2. Make and stick to a meal plan.  And “I’ll figure it out when I get there” doesn’t count as a plan.

3. Wake up 15 minutes earlier and do a floor workout. ( My evil secret plan is to continue to slowly wake up earlier and earlier until I’m waking up early enough to get in a full workout. But, I’m trying to trick myself into it so shh, don’t tell me.)

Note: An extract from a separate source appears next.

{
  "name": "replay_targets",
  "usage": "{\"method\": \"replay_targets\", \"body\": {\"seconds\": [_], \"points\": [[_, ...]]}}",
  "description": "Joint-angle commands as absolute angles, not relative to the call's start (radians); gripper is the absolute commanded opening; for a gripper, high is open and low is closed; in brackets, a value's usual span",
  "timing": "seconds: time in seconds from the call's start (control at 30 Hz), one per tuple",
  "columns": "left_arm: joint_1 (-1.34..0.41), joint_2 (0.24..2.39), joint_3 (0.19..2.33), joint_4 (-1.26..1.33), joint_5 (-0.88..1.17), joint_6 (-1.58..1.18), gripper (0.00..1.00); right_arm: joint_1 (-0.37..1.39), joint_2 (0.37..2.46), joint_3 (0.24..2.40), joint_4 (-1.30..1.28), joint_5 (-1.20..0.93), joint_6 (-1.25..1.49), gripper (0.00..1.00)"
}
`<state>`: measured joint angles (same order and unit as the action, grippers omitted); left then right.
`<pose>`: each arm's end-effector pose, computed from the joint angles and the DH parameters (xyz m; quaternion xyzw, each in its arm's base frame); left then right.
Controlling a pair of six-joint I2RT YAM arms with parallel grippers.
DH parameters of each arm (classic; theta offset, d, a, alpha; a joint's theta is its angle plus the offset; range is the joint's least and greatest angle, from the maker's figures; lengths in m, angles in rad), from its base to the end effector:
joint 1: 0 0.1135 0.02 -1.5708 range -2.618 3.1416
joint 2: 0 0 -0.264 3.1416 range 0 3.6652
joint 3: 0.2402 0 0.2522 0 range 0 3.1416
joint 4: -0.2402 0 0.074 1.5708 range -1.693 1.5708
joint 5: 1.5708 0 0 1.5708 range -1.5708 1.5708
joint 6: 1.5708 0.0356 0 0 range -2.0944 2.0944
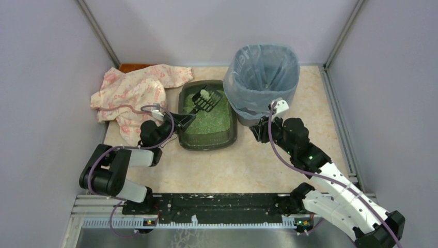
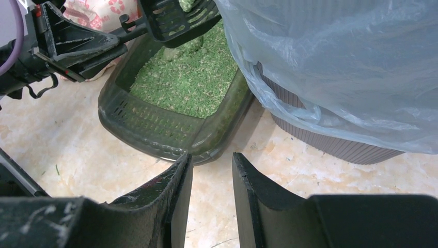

4. Track my calories in the daily plate.

5. Walk Lucy for atleast 20 minutes each day.

 

So, that’s it. 5 goals this week.  Relatively easy, concrete, and totally measurable.

 

Anyways, there’s much more to say, but I have a bed frame to assemble. (I’ve gotten tired of the borderline homeless feeling of a mattress on the floor)

 

Round… heck, I lost count September 23, 2008

Filed under: General — neverperfect @ 9:16 pm

So, it’s been awhile. (How come all of my most recent posts start in this vein? Recent is all relative but still).

 

There have been some ups and downs, but mostly just a flatline. I realize that I am now three quarters through a year that I thought would be a new beginning, with really no change from when this journey started. Well, there is change, but definitely not in the direction I was hoping for.  I currently weigh in at 208. I started this journey at 192ish. So, a net gain of 16 pounds.  But, I have learned some good, if not painful, lessons from this.

 

I have to do it. I can plan and create star charts and blog and buy healthy cookbooks and fill my closet with useless at home exercise equipment but in the end none of it matters if I don’t do the work myself.  What it comes down to is that I’m someone who knows exactly what to do and how to do it, but doesn’t. When it matters, I’m sleeping in for “five more minutes” or indulging “just this once”. I need to quit planning, stop thinking, and just start doing. It sounds so simple, and yet it has struck me as a rather profound revelation in just the past week or so. So let me echo the classic Nike catchphrase- JUST DO IT.

 

I need to stop punishing myself. Hating myself and counting stretchmarks does not make me want to get on the treadmill. Poking at cellulite is really more like poking at my fragile self confidence and slowly demolishing it with a mere fingernail. I cannot continue to hide from pictures and friends and family because I’m too insecure about my weight. I can’t pretend that my life will only be worth living when I lose “the weight.” I need to stop focusing on rolls and muffintops, focusing on my flaws only keeps me out of the gym and away from the embarrassingly large mirrors. I need to stop looking at exercise as punishment- squats and bicep curls are not reparations to be made for an increased pant size. Hating myself has only lead to destructive behavior and crippled confidence.

 

I love exercise. I do, really. I love the feeling of being sore after a workout. Or sweating. Or the feeling of accomplishment that I get. I love trail running and scenery.  I love increasing what I can lift. I love the kick ass feeling I get from high incline intervals and a rocking playlist. But, somehow I sit on my couch and convince myself that I don’t enjoy any of these things and really, I’d be completely satisfied watching tv and giving in to my late night Taco Hell cravings.        The sad truth is that I love the gym, I would live there if I could. But currently, I’m so out of shape that I get winded walking Lucy. Working out isn’t fun anymore because I can’t do any of the things that I want to do or that I used to do.  I need to remember how much I enjoy being active and push through the pain and discomfort to get back there.  

 

“Bad” foods really are just that- bad. I don’t love Taco bell or greasy burgers. Most of the foods that aren’t good for me really aren’t that satisfying, or at least not in the large quantities I seem to eat them in.  I need to stop the “I’ve already sinned, let’s make it count!” mentality that has me eating  far more food than I’m even hungry for. 

 

Really, this whole experience is a journey, with highs and lows. Its calories in, calories out. Trying new foods and staying active.  Staying motivated and yet realizing that its about more than motivation.

 

But what it comes down to is that I’m at the end of the diving board. The pool is warm, everyone’s having fun, and I just need to get up the courage to jump.